Dataset records:
- - -

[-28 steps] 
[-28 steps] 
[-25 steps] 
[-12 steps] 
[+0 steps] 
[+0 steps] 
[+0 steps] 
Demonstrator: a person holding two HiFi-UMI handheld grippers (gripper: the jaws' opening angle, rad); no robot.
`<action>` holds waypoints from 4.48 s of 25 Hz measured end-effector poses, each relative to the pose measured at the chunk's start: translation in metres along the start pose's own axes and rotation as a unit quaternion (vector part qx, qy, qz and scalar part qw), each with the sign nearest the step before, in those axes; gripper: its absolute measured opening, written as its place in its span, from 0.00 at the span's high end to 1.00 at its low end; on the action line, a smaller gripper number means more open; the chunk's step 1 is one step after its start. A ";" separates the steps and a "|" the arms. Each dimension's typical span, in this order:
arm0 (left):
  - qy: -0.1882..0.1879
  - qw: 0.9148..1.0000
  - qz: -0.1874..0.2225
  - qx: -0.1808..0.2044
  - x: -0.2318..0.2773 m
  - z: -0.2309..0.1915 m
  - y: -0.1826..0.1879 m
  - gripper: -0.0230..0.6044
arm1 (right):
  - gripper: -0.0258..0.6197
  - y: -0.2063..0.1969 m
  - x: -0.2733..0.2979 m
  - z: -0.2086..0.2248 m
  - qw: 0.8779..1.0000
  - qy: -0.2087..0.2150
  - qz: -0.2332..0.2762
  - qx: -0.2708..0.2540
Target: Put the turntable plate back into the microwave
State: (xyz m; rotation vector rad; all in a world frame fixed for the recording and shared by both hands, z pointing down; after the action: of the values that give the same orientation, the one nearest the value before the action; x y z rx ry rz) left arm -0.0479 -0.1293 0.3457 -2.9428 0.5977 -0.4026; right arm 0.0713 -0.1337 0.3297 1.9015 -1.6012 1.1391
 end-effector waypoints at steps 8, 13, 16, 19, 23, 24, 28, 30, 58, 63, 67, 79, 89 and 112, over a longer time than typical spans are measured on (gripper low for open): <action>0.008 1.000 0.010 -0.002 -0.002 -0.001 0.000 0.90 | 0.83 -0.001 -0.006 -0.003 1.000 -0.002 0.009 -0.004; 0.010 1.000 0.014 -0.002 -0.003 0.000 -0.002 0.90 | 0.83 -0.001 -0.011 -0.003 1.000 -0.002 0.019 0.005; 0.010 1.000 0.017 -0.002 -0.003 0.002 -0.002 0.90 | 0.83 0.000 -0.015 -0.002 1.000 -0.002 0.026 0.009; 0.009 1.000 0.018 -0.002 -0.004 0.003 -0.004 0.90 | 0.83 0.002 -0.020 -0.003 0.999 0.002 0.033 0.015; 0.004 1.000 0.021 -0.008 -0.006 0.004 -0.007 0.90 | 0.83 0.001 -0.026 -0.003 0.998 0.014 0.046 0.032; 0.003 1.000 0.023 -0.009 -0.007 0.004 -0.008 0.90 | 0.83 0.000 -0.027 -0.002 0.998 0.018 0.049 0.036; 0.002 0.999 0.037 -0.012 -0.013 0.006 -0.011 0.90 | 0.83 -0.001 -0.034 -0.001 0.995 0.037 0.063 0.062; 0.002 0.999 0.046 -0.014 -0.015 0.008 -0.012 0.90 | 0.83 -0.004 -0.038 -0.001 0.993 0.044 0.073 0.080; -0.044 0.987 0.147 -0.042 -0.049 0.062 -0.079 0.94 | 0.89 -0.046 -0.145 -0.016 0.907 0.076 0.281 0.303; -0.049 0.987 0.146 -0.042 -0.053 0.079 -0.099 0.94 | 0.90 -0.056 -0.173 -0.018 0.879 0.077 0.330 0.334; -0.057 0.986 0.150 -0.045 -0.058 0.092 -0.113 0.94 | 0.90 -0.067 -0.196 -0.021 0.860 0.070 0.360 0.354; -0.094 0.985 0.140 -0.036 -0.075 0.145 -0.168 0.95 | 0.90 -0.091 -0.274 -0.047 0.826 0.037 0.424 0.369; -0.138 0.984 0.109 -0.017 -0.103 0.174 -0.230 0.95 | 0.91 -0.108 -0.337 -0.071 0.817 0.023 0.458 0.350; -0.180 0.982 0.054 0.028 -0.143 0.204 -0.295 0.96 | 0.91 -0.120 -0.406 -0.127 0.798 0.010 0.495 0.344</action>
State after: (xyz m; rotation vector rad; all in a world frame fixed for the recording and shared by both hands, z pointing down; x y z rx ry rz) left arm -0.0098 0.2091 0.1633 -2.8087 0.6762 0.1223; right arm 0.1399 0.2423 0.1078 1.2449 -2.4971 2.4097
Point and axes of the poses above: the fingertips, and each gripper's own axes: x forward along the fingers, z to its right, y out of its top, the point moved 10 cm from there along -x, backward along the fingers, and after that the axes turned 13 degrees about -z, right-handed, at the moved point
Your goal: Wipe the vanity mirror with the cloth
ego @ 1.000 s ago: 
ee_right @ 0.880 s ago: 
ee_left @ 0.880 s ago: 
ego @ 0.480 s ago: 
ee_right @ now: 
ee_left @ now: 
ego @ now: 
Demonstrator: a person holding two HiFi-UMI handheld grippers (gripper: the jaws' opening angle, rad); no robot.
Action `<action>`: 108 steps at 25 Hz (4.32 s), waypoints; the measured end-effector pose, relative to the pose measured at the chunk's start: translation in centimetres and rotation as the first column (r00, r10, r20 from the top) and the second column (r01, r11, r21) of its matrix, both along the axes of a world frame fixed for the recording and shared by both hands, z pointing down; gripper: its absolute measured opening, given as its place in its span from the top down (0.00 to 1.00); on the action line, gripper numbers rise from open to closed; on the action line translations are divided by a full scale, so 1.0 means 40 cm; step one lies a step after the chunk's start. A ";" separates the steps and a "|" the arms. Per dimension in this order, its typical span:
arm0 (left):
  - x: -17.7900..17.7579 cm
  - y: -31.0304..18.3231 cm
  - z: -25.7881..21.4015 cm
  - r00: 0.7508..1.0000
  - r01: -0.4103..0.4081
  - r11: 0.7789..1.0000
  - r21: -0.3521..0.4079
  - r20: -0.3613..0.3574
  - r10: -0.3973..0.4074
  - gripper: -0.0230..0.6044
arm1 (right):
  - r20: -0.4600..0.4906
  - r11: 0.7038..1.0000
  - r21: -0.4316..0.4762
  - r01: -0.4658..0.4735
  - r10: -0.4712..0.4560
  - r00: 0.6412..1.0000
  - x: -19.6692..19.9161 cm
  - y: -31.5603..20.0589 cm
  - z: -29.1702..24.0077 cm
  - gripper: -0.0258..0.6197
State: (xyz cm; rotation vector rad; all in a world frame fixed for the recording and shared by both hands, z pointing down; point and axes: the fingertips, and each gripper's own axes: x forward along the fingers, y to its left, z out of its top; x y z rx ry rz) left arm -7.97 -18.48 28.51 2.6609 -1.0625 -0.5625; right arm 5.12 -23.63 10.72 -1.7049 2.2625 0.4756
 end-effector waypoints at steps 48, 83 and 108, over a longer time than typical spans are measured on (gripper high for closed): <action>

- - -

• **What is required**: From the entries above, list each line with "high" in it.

• **Answer for this exercise**:
`<action>` holds waypoints from 4.48 s of 25 Hz measured end-effector poses, each relative to the pose measured at the chunk's start: translation in metres along the start pose's own axes and rotation as a unit quaternion (vector part qx, qy, qz and scalar part qw), each with the sign nearest the step before, in those axes; gripper: its absolute measured opening, written as its place in its span, from 0.00 at the span's high end to 1.00 at its low end; on the action line, a smaller gripper number means more open; the chunk's step 1 is one step after its start. A ";" separates the steps and a "|" the arms. Each dimension's typical span, in this order:
 end-effector waypoints at steps 48, 83 and 108, over a longer time than typical spans are measured on (gripper high for closed): <action>

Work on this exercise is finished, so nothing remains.